Hem, Kur'ân'ın mucize olmasının sebebi "sarf" olmuş olsaydı, o zaman, fesahat hususunda düşük ve zayıf olan kelâmın bu gayeye delâlet etmesi, fesahat bakımından daha üstün olan kelamından daha kuvvetli olurdu.

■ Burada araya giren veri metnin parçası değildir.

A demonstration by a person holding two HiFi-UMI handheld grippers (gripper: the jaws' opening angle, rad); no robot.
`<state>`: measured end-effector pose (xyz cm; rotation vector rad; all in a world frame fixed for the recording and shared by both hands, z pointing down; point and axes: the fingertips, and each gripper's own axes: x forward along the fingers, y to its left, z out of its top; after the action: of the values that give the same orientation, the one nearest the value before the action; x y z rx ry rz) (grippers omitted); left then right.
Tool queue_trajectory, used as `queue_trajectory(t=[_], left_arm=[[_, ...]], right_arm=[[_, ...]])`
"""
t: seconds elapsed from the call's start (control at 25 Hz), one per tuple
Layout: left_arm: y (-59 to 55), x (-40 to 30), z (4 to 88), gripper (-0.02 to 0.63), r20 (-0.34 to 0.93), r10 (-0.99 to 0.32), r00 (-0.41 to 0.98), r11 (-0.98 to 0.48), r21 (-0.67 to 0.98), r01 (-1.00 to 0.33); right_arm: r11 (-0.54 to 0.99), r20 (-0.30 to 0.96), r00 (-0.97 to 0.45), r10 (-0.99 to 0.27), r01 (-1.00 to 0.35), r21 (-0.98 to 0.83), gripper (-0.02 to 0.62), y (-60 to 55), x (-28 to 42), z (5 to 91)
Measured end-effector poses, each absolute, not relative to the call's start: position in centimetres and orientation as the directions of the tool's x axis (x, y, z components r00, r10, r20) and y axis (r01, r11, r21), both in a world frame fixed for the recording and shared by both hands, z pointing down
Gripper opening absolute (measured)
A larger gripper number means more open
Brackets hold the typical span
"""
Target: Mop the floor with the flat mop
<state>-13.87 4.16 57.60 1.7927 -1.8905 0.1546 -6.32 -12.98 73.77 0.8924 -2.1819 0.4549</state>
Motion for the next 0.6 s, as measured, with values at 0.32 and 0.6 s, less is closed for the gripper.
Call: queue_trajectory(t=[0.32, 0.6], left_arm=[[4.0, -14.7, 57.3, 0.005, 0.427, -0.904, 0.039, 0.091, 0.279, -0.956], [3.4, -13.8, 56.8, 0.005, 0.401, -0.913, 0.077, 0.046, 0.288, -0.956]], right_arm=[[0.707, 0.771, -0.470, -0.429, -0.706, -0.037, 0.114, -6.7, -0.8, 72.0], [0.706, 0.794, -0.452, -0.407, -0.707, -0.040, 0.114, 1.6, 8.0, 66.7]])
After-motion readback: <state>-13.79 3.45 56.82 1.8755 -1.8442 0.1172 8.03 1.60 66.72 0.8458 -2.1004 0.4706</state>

Daha sonra Cenâb-ı Hak, meydan okuma vechini iyice izah ederek "Allah'tan başka çağırabileceğiniz herkesi de çağırın, eğer İddianızda doğru iseniz" buyurmuştur. Bu, "Cenâb-ı Hakk'ın da, "Yoksa onu (Kur'ân'ı) kendisi mi uydurdu diyorlar?" buyurduğu gibi, eğer onun uydurulmuş olduğu iddiasında doğru iseniz..." demektir. Bil ki bu söz, dinin isbatı hususunda mutlaka aklî ve naklî delillerin izah edilmesi gerektiğine delâlet eder. Zira Allahü Teâlâ. Hazret-i Muhammed (sallallahü aleyhi ve sellem)'in nübüvveti hususunda, işte bu delili, işte bu hücceti getirmiştir. Binâenaleyh, şayet din, ancak delil ile tamamlanmış olmasaydı, bunun zikredilmesinin herhangi bir faydası olmazdı.